--- START ---

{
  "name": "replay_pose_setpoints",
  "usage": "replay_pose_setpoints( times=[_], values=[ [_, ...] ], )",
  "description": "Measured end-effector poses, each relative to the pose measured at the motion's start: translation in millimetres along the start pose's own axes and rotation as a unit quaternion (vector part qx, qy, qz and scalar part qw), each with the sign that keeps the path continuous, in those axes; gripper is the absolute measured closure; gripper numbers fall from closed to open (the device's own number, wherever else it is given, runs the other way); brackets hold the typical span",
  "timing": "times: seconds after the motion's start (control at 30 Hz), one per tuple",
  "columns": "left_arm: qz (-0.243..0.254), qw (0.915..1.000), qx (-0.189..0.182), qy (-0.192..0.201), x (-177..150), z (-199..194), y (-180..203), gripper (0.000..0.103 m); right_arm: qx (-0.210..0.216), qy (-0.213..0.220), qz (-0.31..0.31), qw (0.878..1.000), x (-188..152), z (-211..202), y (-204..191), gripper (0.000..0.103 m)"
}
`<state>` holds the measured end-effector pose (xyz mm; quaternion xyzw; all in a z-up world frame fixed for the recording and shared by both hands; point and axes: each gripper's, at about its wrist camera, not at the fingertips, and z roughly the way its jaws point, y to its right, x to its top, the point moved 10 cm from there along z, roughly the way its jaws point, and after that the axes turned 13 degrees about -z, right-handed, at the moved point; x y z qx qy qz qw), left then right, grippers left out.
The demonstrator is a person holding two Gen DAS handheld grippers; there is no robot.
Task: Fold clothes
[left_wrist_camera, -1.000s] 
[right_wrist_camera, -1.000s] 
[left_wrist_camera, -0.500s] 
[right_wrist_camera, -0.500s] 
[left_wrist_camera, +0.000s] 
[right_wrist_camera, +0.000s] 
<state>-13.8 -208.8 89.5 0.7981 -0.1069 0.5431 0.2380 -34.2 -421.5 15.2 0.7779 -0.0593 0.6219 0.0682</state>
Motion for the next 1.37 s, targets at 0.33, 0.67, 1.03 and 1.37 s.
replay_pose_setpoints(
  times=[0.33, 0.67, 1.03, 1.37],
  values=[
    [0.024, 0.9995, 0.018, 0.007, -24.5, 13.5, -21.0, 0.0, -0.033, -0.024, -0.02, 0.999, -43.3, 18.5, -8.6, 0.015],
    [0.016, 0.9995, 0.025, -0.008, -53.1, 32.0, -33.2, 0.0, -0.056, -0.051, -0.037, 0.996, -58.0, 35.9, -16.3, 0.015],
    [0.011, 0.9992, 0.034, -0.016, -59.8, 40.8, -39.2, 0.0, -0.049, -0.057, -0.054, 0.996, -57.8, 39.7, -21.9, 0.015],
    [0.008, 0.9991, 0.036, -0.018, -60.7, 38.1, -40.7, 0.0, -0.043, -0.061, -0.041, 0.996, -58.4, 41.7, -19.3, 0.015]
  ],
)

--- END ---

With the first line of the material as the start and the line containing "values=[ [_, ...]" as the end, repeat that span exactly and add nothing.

The completed task:
{
  "name": "replay_pose_setpoints",
  "usage": "replay_pose_setpoints( times=[_], values=[ [_, ...] ], )",

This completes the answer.